Exercise description: Only the lines below between the one holding "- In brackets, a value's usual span" and the one holding "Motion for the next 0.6", inclusive, are to be reproduced word for word; the pictures are to be left out.

Saved entries
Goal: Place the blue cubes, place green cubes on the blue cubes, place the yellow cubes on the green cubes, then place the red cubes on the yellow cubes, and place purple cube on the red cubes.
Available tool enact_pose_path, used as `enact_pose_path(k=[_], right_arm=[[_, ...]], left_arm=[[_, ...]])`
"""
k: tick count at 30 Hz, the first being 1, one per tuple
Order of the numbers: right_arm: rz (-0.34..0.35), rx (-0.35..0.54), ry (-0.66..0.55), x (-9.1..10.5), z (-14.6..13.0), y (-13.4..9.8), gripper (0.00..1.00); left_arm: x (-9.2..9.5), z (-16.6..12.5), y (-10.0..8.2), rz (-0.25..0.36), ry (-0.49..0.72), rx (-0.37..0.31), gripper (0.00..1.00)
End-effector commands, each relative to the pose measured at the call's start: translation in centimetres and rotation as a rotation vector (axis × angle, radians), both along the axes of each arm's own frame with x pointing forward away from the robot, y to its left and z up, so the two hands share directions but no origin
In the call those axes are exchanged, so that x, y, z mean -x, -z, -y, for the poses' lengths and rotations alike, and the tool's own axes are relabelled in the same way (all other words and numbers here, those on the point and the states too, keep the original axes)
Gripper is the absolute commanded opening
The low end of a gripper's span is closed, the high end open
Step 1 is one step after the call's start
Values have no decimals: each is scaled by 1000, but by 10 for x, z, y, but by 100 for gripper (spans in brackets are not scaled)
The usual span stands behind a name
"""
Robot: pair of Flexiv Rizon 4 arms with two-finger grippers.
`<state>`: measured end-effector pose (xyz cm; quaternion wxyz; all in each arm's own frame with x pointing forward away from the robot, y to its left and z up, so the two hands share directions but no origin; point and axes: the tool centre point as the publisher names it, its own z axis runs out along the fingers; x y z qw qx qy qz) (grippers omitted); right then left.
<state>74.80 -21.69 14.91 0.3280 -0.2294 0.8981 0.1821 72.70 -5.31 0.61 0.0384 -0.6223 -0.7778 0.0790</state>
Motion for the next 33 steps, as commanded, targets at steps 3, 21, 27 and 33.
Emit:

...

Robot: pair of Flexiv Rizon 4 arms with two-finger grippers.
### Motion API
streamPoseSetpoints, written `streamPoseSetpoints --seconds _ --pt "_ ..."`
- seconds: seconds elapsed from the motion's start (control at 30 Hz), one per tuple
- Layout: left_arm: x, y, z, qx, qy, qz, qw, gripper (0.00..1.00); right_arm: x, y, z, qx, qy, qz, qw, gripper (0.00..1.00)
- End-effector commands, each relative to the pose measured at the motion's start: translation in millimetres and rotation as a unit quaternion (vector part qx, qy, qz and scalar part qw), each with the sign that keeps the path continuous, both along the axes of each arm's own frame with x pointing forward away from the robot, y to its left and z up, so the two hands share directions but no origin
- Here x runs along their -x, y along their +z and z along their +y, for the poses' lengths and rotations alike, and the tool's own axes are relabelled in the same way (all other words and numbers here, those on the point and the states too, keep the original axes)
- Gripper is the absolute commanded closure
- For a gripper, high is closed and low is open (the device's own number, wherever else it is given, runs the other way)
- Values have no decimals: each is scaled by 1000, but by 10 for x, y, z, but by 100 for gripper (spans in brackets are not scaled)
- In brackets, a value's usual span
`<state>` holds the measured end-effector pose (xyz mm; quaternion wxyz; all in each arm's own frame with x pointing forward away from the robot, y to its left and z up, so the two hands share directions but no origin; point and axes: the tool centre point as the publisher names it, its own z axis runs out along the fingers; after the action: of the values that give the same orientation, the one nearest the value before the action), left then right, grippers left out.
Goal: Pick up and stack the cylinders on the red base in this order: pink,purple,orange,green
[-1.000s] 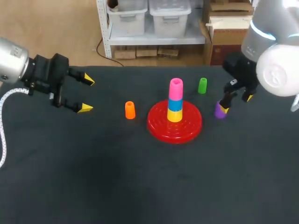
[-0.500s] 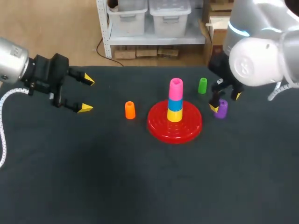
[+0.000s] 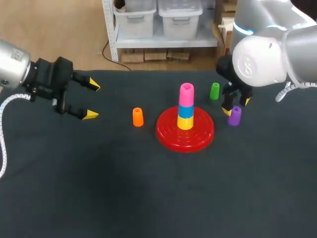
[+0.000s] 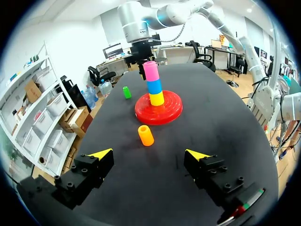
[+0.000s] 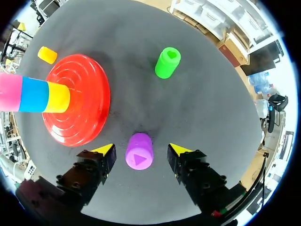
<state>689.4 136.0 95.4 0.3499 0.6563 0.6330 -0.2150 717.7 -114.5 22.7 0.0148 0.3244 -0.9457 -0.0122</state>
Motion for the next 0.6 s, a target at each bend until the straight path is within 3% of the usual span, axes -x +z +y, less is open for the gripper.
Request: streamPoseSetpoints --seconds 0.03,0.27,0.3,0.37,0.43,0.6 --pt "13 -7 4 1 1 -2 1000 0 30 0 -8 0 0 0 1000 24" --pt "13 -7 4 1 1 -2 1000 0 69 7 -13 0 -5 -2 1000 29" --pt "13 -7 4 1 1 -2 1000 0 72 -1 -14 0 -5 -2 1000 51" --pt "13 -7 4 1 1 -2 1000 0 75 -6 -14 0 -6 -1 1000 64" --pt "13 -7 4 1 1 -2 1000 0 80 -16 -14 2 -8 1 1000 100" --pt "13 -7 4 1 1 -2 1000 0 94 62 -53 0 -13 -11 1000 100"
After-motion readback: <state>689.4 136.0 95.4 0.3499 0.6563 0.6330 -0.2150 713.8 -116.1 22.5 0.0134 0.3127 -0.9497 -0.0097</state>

Expected output:
- In brackets, a value's usual span
`<state>` holds the measured end-effector pose (xyz mm; quaternion wxyz; all in each arm's own frame with x pointing forward away from the robot, y to its left and z up, so the two hands share directions but no origin; point and axes: the tool centre point as the publisher names it, its own z axis runs out along the fingers; after the action: of the values that give the same orientation, the one nearest the value before the action), left then right, grippers left out.
Goal: Pick up and stack the cylinders on the red base in this order: pink,purple,orange,green
[-1.000s] 
[-0.500s] 
[+0.000s] 
[+0.000s] 
[+0.000s] 
<state>689.4 136.0 95.4 0.3499 0.6563 0.6330 -0.2150 717.7 -114.5 22.7 0.0148 0.3244 -0.9457 -0.0122</state>
Motion for the next 0.6 s, a target at each bend until the straight path is within 3% of the usual span, axes -x +z +y, less is open for the gripper.

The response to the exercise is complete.